All the King's Men (10 September 2007)

directed by Steven Zaillian

starring Sean Penn, Jude Law, Anthony Hopkins, Kate Winslet, Mark Ruffalo, Patricia Clarkson, James Gandolfini, Jackie Earle Haley, Kathy Baker, Lucy Stark, Travis Champagne, Luke Morris

Movie Poster  

MPAA rating: PG-13 for an intense sequence of violence, sexual content and partial nudity

Studio: Columbia Pictures, Phoenix Pictures, AKM Productions

Script: Steven Zaillian

Based on the book by: Robert Penn Warren

Music: James Horner

Running time: 128 minutes

Tags: 1930s; Drama; government corruption; Louisiana; novel adaptation; Politics; Remake; suicide

Tactical strength: [3/10]
* * * _ _ _ _ _ _ _

imdb


I could understand remaking a movie that did fairly well but had some obvious flaws that merited improvement. But I don't understand trying to remake an Oscar-winning film and expecting that the result could even come close to the original. And I really don't understand funding such a venture. Nevertheless, Steven Zaillian has written a new screenplay based on Robert Penn Warren's All the King's Men and created a miserable, dull, slow, abomination.

Willie Stark (Sean Penn) works as a city treasurer in a small Louisiana town. He tried to bring public notice to the fact that the company awarded with the contract to build a new school would not use all the money for the project but would instead build an inferior building because of all the kickback money paid to the city council members that approved the bid. Jump ahead a few years, the school burns down, and three children die because of improperly installed fire escapes. Willie now gets a lot of press as the man who tried to prevent the corruption that would have saved the children. State politicos approach Willie and ask him to run for Governor. It doesn't take Willie long to realize that the politicos only wanted him to split the "cracker" vote and ensure the election of their preferred pro-business, pro-establishment candidate. Willie makes a break with his political backers and starts his own grass-roots campaign promising depression era workers better pay, better schools, and more bridges. I don't know why he promised so many bridges -- perhaps for the jobs the projects would create. Willie wins the election by a landslide.

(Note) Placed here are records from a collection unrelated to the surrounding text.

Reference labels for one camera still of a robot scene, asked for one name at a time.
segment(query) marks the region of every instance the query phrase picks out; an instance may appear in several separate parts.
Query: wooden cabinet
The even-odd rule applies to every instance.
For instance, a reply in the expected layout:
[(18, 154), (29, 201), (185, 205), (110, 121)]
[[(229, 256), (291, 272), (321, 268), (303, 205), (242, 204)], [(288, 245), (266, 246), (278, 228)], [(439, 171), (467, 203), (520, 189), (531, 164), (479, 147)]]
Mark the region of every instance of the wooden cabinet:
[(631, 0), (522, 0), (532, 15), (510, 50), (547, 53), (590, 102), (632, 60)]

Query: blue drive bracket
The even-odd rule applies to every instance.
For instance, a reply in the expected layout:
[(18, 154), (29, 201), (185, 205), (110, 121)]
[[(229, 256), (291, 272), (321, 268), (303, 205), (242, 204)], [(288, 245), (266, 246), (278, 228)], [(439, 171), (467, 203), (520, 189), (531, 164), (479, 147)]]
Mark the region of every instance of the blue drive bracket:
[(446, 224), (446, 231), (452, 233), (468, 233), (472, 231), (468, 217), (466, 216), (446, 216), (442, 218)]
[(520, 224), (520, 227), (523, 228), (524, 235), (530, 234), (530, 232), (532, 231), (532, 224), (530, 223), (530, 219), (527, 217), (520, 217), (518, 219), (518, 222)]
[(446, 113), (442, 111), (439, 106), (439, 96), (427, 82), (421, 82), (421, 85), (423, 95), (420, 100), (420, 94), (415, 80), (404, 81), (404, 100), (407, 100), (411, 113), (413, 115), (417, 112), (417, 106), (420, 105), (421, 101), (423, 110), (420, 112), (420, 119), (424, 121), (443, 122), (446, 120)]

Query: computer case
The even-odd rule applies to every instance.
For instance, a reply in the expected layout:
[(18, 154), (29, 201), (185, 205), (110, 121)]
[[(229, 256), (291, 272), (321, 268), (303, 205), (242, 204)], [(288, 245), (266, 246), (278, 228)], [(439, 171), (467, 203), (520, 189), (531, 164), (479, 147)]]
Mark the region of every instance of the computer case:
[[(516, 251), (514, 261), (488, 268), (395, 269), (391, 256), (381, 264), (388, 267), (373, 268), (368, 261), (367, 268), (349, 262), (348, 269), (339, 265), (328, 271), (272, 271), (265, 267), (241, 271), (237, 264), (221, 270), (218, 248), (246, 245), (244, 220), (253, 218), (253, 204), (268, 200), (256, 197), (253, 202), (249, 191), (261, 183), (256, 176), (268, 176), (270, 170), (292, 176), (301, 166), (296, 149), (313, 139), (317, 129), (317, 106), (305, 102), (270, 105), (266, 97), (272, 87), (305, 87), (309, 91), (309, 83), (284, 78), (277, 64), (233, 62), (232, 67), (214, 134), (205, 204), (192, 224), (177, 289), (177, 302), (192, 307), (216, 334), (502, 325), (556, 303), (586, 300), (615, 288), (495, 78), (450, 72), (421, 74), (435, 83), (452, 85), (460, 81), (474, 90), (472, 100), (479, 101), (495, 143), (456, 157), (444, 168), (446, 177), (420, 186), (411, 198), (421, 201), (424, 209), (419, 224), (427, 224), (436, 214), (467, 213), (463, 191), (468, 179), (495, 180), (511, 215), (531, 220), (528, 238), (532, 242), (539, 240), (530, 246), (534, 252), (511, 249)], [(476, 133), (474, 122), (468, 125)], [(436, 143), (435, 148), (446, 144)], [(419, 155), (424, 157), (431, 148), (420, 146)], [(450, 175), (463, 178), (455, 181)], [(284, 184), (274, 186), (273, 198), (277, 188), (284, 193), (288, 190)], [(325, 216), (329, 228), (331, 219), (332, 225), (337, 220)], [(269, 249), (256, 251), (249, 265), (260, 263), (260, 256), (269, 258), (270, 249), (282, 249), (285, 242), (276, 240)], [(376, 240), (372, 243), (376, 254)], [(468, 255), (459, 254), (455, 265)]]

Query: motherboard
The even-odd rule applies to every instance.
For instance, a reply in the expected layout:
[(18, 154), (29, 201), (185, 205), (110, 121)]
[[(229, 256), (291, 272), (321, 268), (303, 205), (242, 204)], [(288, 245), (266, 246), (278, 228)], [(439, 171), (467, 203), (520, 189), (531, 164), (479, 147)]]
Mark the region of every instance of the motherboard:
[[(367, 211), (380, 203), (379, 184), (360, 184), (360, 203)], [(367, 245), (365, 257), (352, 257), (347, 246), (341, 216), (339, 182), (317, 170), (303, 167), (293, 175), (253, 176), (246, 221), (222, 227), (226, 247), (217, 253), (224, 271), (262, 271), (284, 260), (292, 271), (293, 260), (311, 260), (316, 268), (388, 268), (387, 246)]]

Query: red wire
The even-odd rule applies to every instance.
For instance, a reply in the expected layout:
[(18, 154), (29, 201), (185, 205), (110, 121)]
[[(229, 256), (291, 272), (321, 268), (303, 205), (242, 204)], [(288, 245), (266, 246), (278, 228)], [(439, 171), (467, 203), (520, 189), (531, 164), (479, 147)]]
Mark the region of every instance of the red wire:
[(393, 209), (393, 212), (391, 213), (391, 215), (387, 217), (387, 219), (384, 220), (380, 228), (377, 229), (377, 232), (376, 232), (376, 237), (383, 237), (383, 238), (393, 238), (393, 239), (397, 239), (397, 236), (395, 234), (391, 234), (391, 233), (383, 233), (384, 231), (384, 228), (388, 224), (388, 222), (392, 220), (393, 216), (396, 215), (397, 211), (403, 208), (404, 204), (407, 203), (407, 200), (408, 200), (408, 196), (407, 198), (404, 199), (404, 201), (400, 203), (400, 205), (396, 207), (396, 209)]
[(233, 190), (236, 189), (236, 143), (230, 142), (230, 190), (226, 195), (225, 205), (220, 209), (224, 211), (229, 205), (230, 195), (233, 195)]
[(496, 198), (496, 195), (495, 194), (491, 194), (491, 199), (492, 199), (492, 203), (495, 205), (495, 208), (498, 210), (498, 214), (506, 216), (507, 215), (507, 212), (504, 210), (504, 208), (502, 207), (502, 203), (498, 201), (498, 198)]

Jack Burden (Jude Law) starts out as a young newspaper reporter following local politics. He covered the small town news when Willie tried to point out local corruption, and Jack seems to follow Willie's career through the election. For some reason when Willie offers Jack a job as a political advisor, Jack accepts. Willie believes that dirt exists about everyone, and he uses that dirt to coerce people into agreeing with his policies. Jack seems to do most of the digging for the dirt.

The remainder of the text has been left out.